가장 많이 투표 된 답변이 무엇을 의미하는지 이해하는 가장 좋은 방법은 실제로 MD5 알고리즘을 되 돌리는 것입니다. 분명히 불가능하기 때문에 원본 메시지를 복구하는 것이 아니라 원본 해시와 동일한 해시를 생성하는 메시지를 생성하기 위해 몇 년 전에 MD5crypt 알고리즘 을 되돌리려했던 것을 기억 합니다. 이것은 적어도 이론적으로는 원래 메시지를 사용하는 대신 생성 된 메시지 (암호)를 사용하여 / etc / passwd 파일에 user : password를 저장 한 Linux 장치에 로그인하는 방법을 제공합니다. 두 메시지 모두 동일한 결과 해시를 가지므로 시스템은 내 암호 (원래 해시에서 생성됨)를 유효한 것으로 인식합니다. 전혀 작동하지 않았습니다. 몇 주 후에 올바르게 기억하면 소금 처음 메시지에서 합니다. 나는 유효한 초기 메시지를 생성 할뿐만 아니라 솔트 처리 된 유효한 초기 메시지를 생성해야했지만 결코 할 수 없었습니다. 하지만이 실험에서 얻은 지식은 좋았습니다.

Question 13

대부분이 이미 말했듯이 MD5는 가변 길이 데이터 스트림이 고정 길이 데이터 청크로 해시되도록 설계되었으므로 단일 해시가 많은 입력 데이터 스트림에서 공유됩니다.

그러나 체크섬에서 원본 데이터를 찾아야하는 경우 (예 : 암호 해시가 있고 원래 암호를 찾아야하는 경우) 해시를 Google (또는 원하는 검색 자) 만 검색하는 것이 더 빠릅니다. 무차별 대입보다 대답을 위해. 이 방법을 사용하여 몇 가지 암호를 성공적으로 찾았습니다.

Question 14

정의에 따라 Hash (cryptographic Hash) 함수 : 가역적이지 않아야하며 충돌이 없어야합니다 (최소한 가능).

regd 귀하의 질문 : 단방향 해시입니다. 입력 (길이에 관계없이)은 고정 된 크기의 출력을 생성합니다 (알고 (MD5의 경우 512 비트 경계)에 따라 패딩 됨). 정보는 압축 (손실)되어 역변환에서 생성 할 수 없습니다.

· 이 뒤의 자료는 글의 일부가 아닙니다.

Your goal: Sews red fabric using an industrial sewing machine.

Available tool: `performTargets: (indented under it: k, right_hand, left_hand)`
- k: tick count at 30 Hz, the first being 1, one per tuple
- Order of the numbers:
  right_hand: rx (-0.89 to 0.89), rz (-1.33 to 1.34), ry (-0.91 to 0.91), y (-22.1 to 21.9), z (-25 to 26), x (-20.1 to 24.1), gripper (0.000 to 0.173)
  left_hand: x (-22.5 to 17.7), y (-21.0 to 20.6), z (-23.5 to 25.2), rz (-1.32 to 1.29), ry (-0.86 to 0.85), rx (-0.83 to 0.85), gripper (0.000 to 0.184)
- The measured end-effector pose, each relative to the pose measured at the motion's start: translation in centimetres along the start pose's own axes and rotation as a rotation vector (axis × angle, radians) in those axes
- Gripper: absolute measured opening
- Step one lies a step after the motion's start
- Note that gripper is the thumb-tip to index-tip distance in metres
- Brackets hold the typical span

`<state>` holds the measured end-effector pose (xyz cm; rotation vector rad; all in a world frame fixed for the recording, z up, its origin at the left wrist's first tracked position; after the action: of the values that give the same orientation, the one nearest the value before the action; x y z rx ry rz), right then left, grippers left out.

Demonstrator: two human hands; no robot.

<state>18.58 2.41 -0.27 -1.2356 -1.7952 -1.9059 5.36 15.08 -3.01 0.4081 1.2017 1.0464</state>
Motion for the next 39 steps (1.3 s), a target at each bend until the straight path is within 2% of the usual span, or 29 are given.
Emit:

MD5에 대한 추가 정보 : 충돌에 취약합니다. 이 기사를 최근에 읽었습니다. http://www.win.tue.nl/hashclash/Nostradamus/

암호화 해시 구현 (MD5 및 SHA)을위한 오픈 소스 코드는 Mozilla 코드에서 찾을 수 있습니다. (freebl 라이브러리).

Question 15

이제 며칠 동안 MD5 해시 또는 해당 문제에 대한 다른 해시가 가능한 모든 문자열에 대해 미리 계산되고 쉽게 액세스 할 수 있도록 저장됩니다. 이론상 MD5는 되돌릴 수 없지만 이러한 데이터베이스를 사용하면 어떤 텍스트가 특정 해시 값을 생성했는지 알 수 있습니다.

예를 들어 http://gdataonline.com/seekhash.php 에서 다음 해시 코드를 시도하여 해시 를 계산하는 데 사용한 텍스트를 찾으십시오.

aea23489ce3aa9b6406ebb28e0cda430

Question 16

f (x) = 1은 되돌릴 수 없습니다. 해시 함수는 되돌릴 수 없습니다.

이것은 실제로 누군가가 해시 된 데이터의 손상되지 않은 사본을 소유하고 있는지 여부를 결정하는 기능을 수행하는 데 필요 합니다. 이것은 무차별 대입 공격에 대한 취약성을 가져 오며, 요즘에는 특히 MD5에 대해 매우 강력합니다.

수학적 지식은 있지만 암호 해독 지식은 거의없는 사람들 사이에서도 여기와 다른 곳에서 혼란이 있습니다. 여러 암호는 단순히 키 스트림을 사용하여 데이터를 XOR하므로 키 스트림을 사용할 수 있기 때문에 암호 텍스트가 해당 길이의 모든 일반 텍스트에 해당한다고 말할 수 있습니다.

그러나 이것은 시드에서 생성 된 합리적인 평문 이 두 번째가 가능성이라고 주장하는 사람이 비웃을 정도로 password시드 Wsg5Nm^bkI4EgxUOhpAjTmTjO0F!VkWvysS6EEMsIJiTZcvsh@WI$IH$TYqiWvK!%&Ue&nk55ak%BX%9!NnG%32ftud%YkBO$U6o에 의해 생성 된 다른 텍스트 보다 훨씬 더 가능성이 높다는 것을 무시합니다 .

당신이 두 개의 잠재적 인 암호 사이에 결정하려고하는 경우 같은 방식으로, password그리고 Wsg5Nm^bkI4EgxUO어떤 수학자가 당신이 믿는 것, 그것은 할 어려운 것처럼 아니다.

Question 17

나는 모든 다양한 주장을 좋아합니다. 해시 된 값의 실제 값은 암호와 같은 문자열에 사람이 읽을 수없는 자리 표시자를 제공하는 것입니다. 특별히 향상된 보안 이점이 없습니다. 공격자가 해시 된 암호가있는 테이블에 대한 액세스 권한을 얻은 경우 다음을 수행 할 수 있습니다.

자신이 선택한 암호를 해시하고 테이블에 대한 쓰기 / 편집 권한이있는 경우 암호 테이블에 결과를 배치합니다.
공통 암호의 해시 값을 생성하고 암호 테이블에 유사한 해시 값이 있는지 테스트합니다.

이 경우 취약한 암호는 해시된다는 사실만으로는 보호 할 수 없습니다.